- Exercise input:
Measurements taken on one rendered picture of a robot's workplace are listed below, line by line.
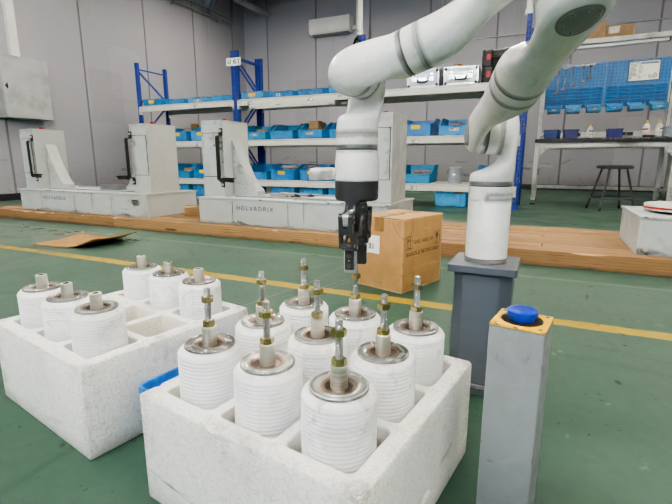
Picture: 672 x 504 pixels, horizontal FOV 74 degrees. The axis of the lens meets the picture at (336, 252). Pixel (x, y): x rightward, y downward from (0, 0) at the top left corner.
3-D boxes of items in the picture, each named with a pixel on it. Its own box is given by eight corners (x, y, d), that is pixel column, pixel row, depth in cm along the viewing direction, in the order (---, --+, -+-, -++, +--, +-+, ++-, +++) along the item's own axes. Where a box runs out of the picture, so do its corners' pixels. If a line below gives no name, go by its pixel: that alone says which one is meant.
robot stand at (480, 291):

---

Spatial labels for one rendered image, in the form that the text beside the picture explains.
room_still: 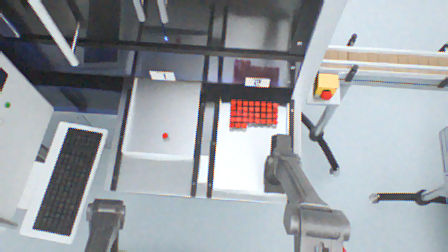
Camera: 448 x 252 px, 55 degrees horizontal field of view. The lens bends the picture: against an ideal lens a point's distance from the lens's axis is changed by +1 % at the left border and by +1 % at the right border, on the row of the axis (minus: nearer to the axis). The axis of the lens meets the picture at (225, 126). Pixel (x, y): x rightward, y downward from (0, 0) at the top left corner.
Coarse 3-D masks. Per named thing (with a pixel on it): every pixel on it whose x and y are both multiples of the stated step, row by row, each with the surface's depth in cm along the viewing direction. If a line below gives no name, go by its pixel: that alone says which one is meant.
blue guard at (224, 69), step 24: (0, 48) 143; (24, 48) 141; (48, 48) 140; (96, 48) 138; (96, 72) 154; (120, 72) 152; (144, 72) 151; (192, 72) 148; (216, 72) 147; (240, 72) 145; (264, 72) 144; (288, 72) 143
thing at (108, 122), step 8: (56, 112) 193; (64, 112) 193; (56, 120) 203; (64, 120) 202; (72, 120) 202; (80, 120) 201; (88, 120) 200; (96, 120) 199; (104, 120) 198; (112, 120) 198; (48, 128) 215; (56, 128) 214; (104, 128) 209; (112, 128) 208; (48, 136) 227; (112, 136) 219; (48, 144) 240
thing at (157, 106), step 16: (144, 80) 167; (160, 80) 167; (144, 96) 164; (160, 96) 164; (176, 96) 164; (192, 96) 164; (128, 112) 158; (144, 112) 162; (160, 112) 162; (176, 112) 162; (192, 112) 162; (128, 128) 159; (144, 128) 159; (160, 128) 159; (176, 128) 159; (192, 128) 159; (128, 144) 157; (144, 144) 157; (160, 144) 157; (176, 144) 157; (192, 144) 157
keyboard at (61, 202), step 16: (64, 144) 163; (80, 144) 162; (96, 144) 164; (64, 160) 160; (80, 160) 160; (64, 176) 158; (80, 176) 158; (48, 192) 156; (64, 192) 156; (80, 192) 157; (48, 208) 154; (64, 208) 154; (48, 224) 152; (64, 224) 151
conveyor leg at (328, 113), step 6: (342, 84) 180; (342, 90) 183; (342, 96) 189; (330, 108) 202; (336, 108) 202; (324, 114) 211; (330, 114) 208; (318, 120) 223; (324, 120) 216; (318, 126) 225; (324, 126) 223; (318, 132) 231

- Task to complete: In the listing above, find each line with the word "horizontal" and return it.

- Response:
Picture: 672 x 504 pixels, horizontal FOV 74 degrees. The axis of the lens meets the picture at (336, 252). Pixel (x, y): x rightward, y downward from (0, 0) at the top left corner.
Camera: 448 x 252 px, 55 degrees horizontal field of view. The lens bends the picture: against an ideal lens a point's distance from the lens's axis is changed by +1 % at the left border and by +1 % at the right border, on the row of the axis (minus: nearer to the axis). The axis of the lens meets the picture at (225, 126). Pixel (x, y): x rightward, y downward from (0, 0) at the top left corner.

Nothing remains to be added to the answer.